* PROBLEM:
Output every line below without omitting or altering anything.
***
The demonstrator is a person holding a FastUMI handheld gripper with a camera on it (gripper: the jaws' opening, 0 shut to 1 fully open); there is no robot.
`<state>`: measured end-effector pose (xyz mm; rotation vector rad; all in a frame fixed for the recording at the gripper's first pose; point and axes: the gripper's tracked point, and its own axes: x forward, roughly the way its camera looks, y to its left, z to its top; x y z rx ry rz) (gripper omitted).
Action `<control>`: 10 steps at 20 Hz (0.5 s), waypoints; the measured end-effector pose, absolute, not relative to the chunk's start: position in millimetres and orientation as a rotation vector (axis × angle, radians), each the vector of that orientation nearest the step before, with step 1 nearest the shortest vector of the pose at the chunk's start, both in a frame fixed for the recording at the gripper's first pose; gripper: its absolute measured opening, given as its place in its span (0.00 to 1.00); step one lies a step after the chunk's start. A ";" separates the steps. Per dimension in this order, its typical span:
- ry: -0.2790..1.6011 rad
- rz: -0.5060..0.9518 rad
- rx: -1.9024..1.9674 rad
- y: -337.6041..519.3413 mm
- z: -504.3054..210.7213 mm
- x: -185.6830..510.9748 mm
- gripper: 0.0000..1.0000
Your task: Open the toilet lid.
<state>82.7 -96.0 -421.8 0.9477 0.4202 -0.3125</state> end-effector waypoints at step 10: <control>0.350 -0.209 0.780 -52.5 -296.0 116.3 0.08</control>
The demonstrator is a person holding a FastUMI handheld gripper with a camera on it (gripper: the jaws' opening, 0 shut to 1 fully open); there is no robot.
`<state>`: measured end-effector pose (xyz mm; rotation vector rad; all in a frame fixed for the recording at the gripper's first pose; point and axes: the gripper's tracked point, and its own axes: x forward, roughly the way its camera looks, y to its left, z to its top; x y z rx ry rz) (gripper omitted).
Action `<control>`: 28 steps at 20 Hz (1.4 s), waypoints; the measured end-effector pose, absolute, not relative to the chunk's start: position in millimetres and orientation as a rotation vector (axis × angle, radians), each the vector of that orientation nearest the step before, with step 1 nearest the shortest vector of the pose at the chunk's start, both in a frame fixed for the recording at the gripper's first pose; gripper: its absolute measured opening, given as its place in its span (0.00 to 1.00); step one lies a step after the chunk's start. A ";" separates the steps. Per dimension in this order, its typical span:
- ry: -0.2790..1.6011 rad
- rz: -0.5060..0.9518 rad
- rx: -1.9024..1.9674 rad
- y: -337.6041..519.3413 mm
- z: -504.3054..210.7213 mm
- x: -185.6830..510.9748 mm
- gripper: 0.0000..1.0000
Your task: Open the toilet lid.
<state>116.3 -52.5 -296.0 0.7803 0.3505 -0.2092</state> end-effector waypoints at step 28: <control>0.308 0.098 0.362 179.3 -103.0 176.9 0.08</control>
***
* RESULT OF THE EXERCISE:
The demonstrator is a person holding a FastUMI handheld gripper with a camera on it (gripper: the jaws' opening, 0 shut to 1 fully open); there is no robot.
`<state>`: measured end-effector pose (xyz mm; rotation vector rad; all in a frame fixed for the recording at the gripper's first pose; point and axes: the gripper's tracked point, and its own axes: x forward, roughly the way its camera looks, y to its left, z to its top; x y z rx ry rz) (gripper omitted).
Action `<control>`: 10 steps at 20 Hz (0.5 s), waypoints; the measured end-effector pose, absolute, not relative to the chunk's start: position in millimetres and orientation as a rotation vector (axis × angle, radians), each the vector of that orientation nearest the step before, with step 1 nearest the shortest vector of the pose at the chunk's start, both in a frame fixed for the recording at the gripper's first pose; gripper: its absolute measured opening, given as its place in its span (0.00 to 1.00); step one lies a step after the chunk's start. A ";" separates the steps. Per dimension in this order, its typical span:
- ry: -0.2790..1.6011 rad
- rz: -0.5060..0.9518 rad
- rx: -1.9024..1.9674 rad
- y: -337.6041..519.3413 mm
- z: -504.3054..210.7213 mm
- x: -185.6830..510.9748 mm
- gripper: 0.0000..1.0000
Your task: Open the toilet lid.
<state>82.7 -96.0 -421.8 0.9477 0.4202 -0.3125</state> end-effector waypoints at step 10: <control>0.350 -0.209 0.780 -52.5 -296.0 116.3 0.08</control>
The demonstrator is a person holding a FastUMI handheld gripper with a camera on it (gripper: the jaws' opening, 0 shut to 1 fully open); there is no robot.
`<state>`: measured end-effector pose (xyz mm; rotation vector rad; all in a frame fixed for the recording at the gripper's first pose; point and axes: the gripper's tracked point, and its own axes: x forward, roughly the way its camera looks, y to its left, z to its top; x y z rx ry rz) (gripper omitted).
Action `<control>`: 28 steps at 20 Hz (1.4 s), waypoints; the measured end-effector pose, absolute, not relative to the chunk's start: position in millimetres and orientation as a rotation vector (axis × angle, radians), each the vector of that orientation nearest the step before, with step 1 nearest the shortest vector of the pose at the chunk's start, both in a frame fixed for the recording at the gripper's first pose; gripper: its absolute measured opening, given as its place in its span (0.00 to 1.00); step one lies a step after the chunk's start. A ";" separates the steps. Per dimension in this order, its typical span:
- ry: -0.2790..1.6011 rad
- rz: -0.5060..0.9518 rad
- rx: -1.9024..1.9674 rad
- y: -337.6041..519.3413 mm
- z: -504.3054..210.7213 mm
- x: -185.6830..510.9748 mm
- gripper: 0.0000..1.0000
Your task: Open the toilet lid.
<state>116.3 -52.5 -296.0 0.7803 0.3505 -0.2092</state> end-effector waypoints at step 28: <control>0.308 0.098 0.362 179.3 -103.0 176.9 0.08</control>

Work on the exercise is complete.